Its possibly because you are creating a NEW COPY of the original message so it will display the current time/date settings.

Its just like if you copy a music file. If you look at the new file it will have created on ??/??/??


----------



## binz (Oct 30, 2006)

yes, but I'm checking 3 computers with the same configuration, and just one behaves like this.
the other 2 keep the date in which the mail was actually received.
it could be that I am saying outlook to create a "new" mail when copying, but I think this has been triggered some way I don't know...
I'm using the menu "file" => "copy to folder" (or similar, I'm running the italian version of outlook)


----------



## Zazula (Apr 27, 2006)

Copying or moving the message to another message folder does not always change the modification date and time. If the destination folder is a personal folders (.pst) file, the modification date and time does not change. If the destination folder is a Microsoft Exchange Server mailbox or an offline folders (.ost) file, the modification date and time does change.

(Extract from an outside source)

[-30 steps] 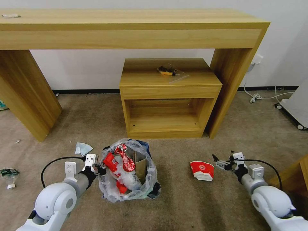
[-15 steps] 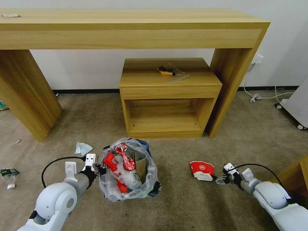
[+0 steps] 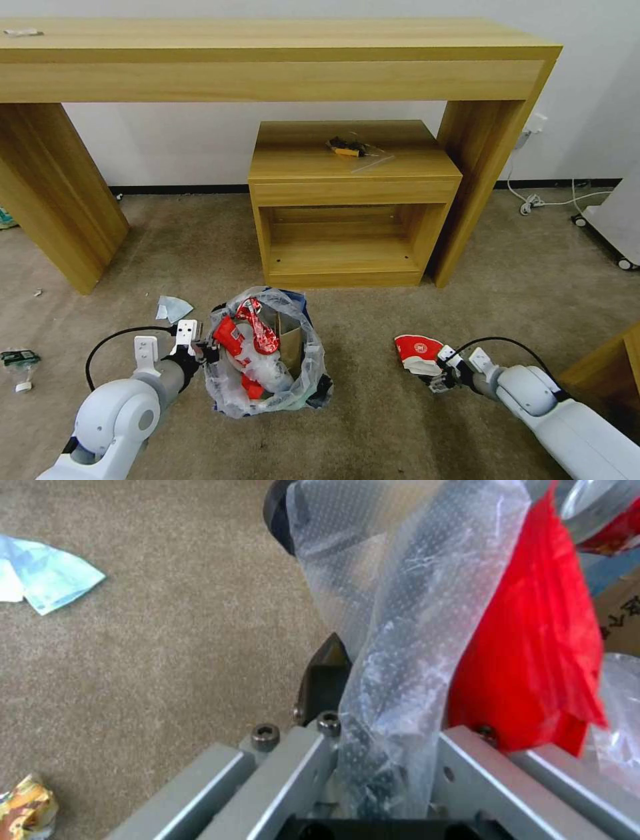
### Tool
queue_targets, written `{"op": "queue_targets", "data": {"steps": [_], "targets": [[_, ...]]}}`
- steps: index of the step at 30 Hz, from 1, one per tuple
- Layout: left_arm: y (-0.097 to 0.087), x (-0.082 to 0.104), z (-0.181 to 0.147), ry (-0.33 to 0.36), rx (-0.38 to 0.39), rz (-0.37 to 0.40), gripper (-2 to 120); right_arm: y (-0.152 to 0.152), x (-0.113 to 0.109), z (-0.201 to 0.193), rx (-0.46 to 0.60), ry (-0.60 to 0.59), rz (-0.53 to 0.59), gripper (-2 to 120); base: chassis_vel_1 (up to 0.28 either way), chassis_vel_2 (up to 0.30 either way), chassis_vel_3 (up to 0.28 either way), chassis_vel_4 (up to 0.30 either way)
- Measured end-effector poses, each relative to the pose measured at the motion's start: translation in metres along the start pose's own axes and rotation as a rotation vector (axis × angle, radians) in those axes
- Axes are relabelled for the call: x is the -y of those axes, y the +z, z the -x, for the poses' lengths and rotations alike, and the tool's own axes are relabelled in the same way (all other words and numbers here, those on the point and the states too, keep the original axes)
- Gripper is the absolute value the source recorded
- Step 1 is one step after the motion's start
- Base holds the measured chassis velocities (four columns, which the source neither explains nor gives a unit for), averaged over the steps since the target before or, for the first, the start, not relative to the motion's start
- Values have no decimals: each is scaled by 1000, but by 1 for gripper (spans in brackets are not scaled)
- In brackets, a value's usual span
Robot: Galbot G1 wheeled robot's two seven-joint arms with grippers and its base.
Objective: Pick up the trash bin and place the garbage on the floor into it.
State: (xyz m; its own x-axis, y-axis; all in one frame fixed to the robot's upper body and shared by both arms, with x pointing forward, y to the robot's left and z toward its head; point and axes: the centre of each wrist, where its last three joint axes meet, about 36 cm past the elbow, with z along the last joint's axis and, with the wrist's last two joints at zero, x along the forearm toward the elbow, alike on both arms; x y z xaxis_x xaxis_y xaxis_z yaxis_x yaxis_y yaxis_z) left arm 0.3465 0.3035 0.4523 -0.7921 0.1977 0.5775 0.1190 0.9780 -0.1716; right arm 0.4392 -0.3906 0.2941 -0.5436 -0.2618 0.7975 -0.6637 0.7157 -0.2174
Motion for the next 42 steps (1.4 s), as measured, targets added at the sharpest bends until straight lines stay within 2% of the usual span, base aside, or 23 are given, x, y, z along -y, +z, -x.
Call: {"op": "queue_targets", "data": {"steps": [2, 5, 9, 12, 13, 15, 17, 19, 21, 22, 24, 25, 27, 28, 30, 42], "targets": [[-1, 0, 1, -3, 2, -1, 0, 0, 2, 6, -21, -4, 14, 98, 0, 0, 0, 0], [-1, -1, 1, -5, 1, -2, 0, 4, 3, 13, -35, 0, 32, 86, 0, 0, 0, 0], [-2, -1, 1, -4, 1, -2, 0, 7, 3, 18, -32, 5, 41, 78, 0, 0, 0, 0], [-2, -2, 1, -4, 1, -2, 0, 8, 4, 21, -31, 10, 49, 65, 0, 0, 0, 0], [-2, -2, 1, -4, 1, -2, 0, 8, 4, 21, -31, 10, 49, 65, 0, 0, 0, 0], [-2, -2, 1, -2, 1, -2, 0, 10, 5, 26, -36, 17, 58, 51, 0, 0, 0, 0], [-3, -2, 1, -1, 0, 0, 0, 11, 5, 27, -35, 22, 61, 43, 0, 0, 0, 0], [-3, -2, 1, -1, 0, 0, 0, 11, 5, 27, -35, 23, 61, 41, 0, 0, 0, 0], [-4, -3, 1, 0, 1, 3, 0, 11, 2, 28, -27, 42, 66, 30, 0, 0, 0, 0], [-4, -3, 1, 0, 1, 3, 0, 11, 2, 28, -27, 42, 66, 30, 0, 0, 0, 0], [-4, -2, 1, 1, 2, 4, 0, 10, 0, 28, -14, 62, 65, 19, 0, 0, 0, 0], [-4, -2, 1, 1, 2, 4, 0, 10, 0, 28, -14, 62, 65, 19, 0, 0, 0, 0], [-4, -2, 1, 2, 1, 4, 0, 8, -2, 26, 6, 91, 37, 8, 0, 0, 0, 0], [-4, -2, 1, 2, 1, 4, 0, 8, -2, 26, 6, 91, 37, 8, 0, 0, 0, 0], [-3, -2, 0, 4, 0, 4, 0, 6, -4, 24, 20, 103, 25, 0, 0, 0, 0, 0], [-5, 1, 0, 17, 1, 11, 0, -8, -8, 2, 112, 191, 37, 0, 0, 0, 0, 0]]}}
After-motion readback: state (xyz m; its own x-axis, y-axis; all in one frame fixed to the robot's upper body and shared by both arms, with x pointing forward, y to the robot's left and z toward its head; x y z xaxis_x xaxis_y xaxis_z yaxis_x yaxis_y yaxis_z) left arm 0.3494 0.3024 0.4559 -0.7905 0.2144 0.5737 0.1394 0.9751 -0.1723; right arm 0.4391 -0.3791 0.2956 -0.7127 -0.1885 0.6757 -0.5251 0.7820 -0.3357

Message modification date determines the archive date


----------



## binz (Oct 30, 2006)

thanks a lot guys, I'm beginning to understand something. 
actually the misterious pc was the only one in which the user was archiving most of his mail on a .pst file instead of a .ost, and this is probably making the difference...
the only thing I still don't catch is why the "received" field is changed even when I copy a message from an Incoming mail subfolder to another, which should both save to a .ost
anyway I have partially solved the issue adding the field "sent", which is not changed.


----------



## Zazula (Apr 27, 2006)

Glad you sorted it out, even partially. (Don't worry, many "official" MS workarounds actually follow an approach like yours in this case.) Well, Outlook works in mysterious ways, anyhow...


----------